Go to the line in the entries below that holds "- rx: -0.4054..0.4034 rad" and repeat exactly from there through the line that holds "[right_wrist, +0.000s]", inclusive.

BEGIN Supplied information

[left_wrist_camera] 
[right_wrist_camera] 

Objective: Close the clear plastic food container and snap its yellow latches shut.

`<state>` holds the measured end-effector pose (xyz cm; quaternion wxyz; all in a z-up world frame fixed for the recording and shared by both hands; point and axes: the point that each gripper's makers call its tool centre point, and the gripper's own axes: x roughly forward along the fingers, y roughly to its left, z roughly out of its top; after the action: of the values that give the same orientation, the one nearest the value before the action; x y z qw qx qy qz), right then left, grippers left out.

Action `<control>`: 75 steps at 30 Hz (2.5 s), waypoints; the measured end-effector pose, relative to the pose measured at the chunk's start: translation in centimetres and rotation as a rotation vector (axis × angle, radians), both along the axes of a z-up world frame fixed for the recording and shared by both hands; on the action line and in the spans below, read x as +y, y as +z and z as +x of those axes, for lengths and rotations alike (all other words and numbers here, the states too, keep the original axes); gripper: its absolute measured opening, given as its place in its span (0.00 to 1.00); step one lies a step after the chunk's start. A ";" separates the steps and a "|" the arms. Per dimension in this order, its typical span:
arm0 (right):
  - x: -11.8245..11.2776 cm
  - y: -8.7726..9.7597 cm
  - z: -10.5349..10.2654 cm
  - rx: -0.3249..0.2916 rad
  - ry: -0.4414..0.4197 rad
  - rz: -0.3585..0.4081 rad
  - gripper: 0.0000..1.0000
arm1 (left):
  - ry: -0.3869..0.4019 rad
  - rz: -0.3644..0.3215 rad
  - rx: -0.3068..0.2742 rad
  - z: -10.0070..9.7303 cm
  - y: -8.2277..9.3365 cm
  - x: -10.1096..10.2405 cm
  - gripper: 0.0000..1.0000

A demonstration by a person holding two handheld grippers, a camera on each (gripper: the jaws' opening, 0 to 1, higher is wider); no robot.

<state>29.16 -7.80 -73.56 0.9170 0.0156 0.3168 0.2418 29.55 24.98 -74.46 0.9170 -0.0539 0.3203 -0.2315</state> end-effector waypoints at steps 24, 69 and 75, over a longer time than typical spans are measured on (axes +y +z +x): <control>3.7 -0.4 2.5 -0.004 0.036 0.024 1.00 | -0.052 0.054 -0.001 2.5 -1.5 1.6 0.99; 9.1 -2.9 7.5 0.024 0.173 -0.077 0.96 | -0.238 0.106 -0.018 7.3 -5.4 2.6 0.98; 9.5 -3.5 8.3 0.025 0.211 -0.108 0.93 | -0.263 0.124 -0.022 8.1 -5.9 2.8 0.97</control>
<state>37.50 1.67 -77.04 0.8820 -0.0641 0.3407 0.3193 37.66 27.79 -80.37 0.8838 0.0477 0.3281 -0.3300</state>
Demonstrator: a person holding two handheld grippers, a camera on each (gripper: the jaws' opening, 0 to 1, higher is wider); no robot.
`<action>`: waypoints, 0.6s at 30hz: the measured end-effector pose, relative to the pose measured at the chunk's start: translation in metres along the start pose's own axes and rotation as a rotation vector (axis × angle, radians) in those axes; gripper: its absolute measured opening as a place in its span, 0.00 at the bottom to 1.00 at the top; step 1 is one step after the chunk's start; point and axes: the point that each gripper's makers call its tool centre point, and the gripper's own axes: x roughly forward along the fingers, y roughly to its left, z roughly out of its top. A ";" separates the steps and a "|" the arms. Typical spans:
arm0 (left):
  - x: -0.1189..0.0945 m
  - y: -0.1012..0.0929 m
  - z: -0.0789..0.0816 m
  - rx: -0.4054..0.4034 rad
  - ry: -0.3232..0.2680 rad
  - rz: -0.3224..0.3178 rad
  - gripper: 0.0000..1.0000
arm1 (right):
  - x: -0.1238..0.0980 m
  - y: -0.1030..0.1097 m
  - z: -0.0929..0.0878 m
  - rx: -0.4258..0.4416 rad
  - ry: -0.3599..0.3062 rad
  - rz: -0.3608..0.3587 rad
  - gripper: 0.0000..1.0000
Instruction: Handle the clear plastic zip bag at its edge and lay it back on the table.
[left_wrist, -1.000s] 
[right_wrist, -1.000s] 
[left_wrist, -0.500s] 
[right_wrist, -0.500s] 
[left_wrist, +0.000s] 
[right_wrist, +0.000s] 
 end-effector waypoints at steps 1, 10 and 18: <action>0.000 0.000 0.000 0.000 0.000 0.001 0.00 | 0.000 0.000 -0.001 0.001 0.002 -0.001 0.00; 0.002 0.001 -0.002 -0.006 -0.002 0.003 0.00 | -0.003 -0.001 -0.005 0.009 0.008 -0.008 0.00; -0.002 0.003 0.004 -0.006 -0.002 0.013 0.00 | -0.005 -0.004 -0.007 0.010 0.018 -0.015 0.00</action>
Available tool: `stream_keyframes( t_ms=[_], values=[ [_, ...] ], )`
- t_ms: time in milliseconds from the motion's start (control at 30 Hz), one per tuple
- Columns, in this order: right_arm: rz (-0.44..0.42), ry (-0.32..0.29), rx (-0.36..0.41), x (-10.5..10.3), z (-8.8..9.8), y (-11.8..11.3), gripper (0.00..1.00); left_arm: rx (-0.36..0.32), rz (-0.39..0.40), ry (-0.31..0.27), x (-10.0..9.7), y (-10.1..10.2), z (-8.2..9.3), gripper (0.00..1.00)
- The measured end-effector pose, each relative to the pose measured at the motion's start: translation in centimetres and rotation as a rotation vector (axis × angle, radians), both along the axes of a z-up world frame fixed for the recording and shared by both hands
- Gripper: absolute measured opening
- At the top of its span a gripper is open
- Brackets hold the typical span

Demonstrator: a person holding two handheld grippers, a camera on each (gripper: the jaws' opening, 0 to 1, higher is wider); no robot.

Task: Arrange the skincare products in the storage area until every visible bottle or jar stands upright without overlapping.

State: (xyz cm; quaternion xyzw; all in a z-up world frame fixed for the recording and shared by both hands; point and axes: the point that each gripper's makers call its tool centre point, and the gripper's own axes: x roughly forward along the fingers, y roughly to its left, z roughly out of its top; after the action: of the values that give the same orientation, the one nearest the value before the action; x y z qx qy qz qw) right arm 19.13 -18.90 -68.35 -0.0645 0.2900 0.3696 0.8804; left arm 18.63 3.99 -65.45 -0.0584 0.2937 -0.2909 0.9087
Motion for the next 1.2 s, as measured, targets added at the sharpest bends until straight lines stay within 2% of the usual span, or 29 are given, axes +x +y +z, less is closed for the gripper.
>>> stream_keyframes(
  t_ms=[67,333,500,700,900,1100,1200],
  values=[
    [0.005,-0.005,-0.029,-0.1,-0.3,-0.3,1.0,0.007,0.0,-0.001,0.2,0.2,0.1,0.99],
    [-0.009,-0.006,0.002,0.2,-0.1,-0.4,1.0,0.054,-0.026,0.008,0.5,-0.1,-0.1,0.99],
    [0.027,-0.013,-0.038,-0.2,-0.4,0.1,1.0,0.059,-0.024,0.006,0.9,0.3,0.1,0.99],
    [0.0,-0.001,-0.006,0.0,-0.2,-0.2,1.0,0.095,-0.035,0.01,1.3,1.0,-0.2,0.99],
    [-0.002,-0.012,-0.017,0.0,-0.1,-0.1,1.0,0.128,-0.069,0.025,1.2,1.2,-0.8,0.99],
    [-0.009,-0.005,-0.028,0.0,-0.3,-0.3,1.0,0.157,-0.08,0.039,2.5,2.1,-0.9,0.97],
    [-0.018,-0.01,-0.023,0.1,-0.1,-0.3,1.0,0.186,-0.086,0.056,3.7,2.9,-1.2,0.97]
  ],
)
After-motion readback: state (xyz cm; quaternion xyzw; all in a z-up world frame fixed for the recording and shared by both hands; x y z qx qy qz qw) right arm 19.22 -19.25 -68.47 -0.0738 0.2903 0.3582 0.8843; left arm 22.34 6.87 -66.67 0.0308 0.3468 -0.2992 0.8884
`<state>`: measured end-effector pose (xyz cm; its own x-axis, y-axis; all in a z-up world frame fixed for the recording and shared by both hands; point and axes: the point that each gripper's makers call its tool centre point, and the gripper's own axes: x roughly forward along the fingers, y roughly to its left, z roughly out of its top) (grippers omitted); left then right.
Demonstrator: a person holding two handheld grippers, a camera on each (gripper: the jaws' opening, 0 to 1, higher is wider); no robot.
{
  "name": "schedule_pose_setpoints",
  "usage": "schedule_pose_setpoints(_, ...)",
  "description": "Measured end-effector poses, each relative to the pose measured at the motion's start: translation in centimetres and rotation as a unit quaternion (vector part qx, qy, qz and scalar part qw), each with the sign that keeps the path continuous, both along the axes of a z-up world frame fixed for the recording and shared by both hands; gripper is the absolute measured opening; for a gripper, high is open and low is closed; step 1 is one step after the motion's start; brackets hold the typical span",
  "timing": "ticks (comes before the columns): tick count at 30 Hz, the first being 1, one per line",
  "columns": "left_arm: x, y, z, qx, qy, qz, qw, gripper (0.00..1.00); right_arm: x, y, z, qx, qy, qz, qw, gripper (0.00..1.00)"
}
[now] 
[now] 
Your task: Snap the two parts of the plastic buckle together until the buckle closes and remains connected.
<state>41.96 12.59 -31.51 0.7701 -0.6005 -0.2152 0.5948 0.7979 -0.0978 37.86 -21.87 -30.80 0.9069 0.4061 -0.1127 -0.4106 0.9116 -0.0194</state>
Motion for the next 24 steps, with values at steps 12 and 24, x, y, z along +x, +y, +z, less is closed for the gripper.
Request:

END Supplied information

**Output of the exercise:**
  - rx: -0.4054..0.4034 rad
  - ry: -0.3232..0.2680 rad
  - rz: -0.3224..0.3178 rad
  - gripper: 0.0000..1.0000
arm1 (right):
  - x: -0.1238..0.0980 m
  - y: -0.1030..0.1097 m
  - z: -0.0929..0.0878 m
  - rx: -0.4258..0.4416 rad
  - ry: -0.3599..0.3062 rad
  - rz: -0.3608..0.3587 rad
  - gripper: 0.0000..1.0000
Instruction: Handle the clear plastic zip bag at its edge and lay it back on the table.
[left_wrist, -1.000s] 
[right_wrist, -1.000s] 
[left_wrist, -0.500s] 
[right_wrist, -0.500s] 
[left_wrist, +0.000s] 
[right_wrist, +0.000s] 

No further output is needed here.